Из-за него я должен был оставить жену и товарищей.
Оттепель мешала уйти по льду.
Потом подморозило. На льду было туманно.
Я вышел к рыбачьей будке. Потом отвели меня в карантин.
Не хочу писать о всем этом.
Помню: легально приехала в карантин одна старуха 60 – 70 лет.
Она восхищалась всем. Увидит хлеб:
– Ах, хлеб.
На масло и на печку она молилась.
А я спал целый день в карантине.
Ночью – кричал. Мне казалось, что в руке у меня рвется бомба.
Ехал потом на пароходе в Штеттин.
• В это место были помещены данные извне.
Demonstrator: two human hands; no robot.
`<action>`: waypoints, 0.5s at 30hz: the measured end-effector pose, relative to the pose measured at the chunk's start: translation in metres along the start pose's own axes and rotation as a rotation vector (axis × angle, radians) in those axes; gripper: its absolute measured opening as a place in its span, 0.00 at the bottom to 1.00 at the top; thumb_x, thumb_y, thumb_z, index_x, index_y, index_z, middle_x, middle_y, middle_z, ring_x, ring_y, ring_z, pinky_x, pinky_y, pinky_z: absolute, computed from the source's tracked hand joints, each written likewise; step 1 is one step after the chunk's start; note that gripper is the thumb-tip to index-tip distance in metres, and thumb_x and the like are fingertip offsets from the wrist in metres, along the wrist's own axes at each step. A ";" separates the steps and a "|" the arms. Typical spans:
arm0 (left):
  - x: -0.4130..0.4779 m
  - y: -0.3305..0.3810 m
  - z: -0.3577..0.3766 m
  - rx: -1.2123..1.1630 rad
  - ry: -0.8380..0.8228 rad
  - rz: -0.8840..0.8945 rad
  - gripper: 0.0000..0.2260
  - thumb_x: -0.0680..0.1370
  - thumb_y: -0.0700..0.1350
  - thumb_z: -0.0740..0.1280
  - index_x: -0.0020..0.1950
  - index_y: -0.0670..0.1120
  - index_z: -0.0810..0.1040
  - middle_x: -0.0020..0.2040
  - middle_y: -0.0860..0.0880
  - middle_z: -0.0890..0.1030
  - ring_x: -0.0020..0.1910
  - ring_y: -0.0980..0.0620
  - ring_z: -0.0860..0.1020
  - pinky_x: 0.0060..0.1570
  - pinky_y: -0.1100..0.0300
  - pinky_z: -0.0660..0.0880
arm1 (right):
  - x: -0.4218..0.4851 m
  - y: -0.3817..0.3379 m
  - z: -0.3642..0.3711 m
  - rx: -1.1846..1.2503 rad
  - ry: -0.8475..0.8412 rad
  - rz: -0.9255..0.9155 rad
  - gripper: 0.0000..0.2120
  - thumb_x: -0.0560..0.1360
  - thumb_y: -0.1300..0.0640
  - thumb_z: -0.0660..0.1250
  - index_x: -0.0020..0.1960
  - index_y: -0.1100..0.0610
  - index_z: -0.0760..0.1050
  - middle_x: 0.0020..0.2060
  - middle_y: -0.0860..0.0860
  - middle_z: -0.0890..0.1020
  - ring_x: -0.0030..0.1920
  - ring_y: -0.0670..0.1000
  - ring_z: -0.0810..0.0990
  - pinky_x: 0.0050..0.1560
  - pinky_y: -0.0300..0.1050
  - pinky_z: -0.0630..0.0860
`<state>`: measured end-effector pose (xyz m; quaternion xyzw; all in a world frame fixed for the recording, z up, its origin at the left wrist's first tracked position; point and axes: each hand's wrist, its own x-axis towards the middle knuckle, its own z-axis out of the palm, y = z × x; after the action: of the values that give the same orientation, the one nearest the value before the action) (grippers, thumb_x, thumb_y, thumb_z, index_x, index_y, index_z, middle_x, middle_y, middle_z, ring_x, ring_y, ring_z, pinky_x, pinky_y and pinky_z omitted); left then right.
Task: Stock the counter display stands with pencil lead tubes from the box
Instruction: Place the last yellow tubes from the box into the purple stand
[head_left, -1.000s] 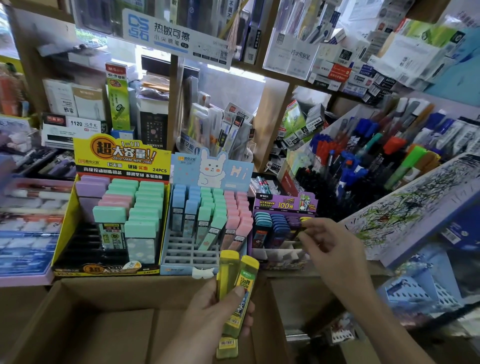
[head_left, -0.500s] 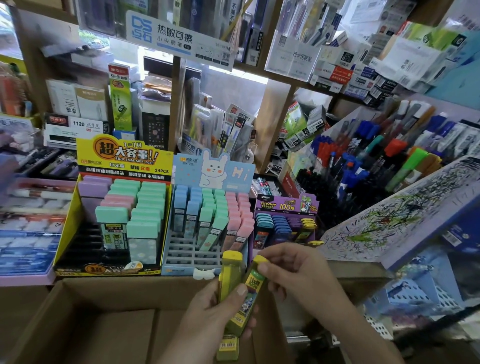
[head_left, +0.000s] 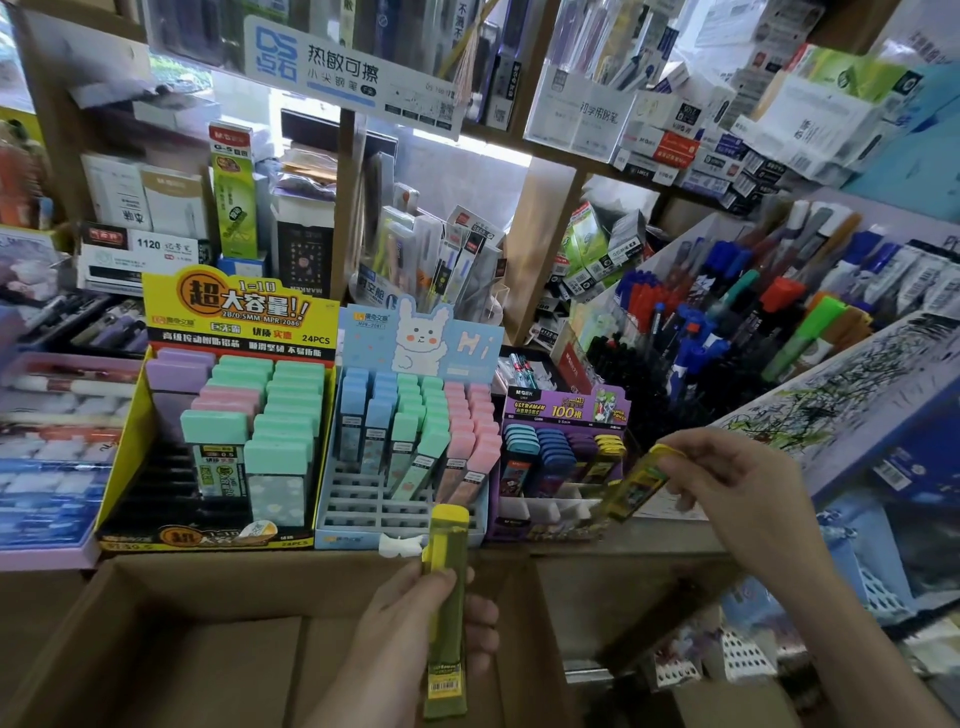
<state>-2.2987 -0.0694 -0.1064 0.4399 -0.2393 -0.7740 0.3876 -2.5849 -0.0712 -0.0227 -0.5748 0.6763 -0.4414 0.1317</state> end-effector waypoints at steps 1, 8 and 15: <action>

Чайки летели за нами.
По-моему, они устроили слежку за пароходом.
Крылья у них гнутся, как жесть.
Голос у них как у мотоциклетки.
Вместо эпилога
Дальше – Германия. Раздавленная Германия. Триста тысяч русских в Берлине.
Русские рестораны, в которых служат морские офицеры.
Сидит в таком ресторане бывший генерал и заказывает бывшим офицерам борщ. Говорит по-немецки.
Они говорят по-русски – напоминают ему. Ничего, будут лучше служить.
Мы обратились за границей в нацию румын и цыган. Русская культура отказалась эмигрировать, мы уехали без нее. Книга в Германии идет, больше Краснов – «За чертополохом»{128}.
Теория поэзии никому не нужна.
Мы вынулись из России, как решето из воды.
Темен непонятный дым северного рабочего Берлина.
Дым стоит над серой водой Гамбурга.
Зыблется непонятная Германия.
Понятен в Берлине один Вестен. Здесь широкие улицы, натертые автомобильными шинами асфальты. Он понятен, понятно, что скоро не будет его.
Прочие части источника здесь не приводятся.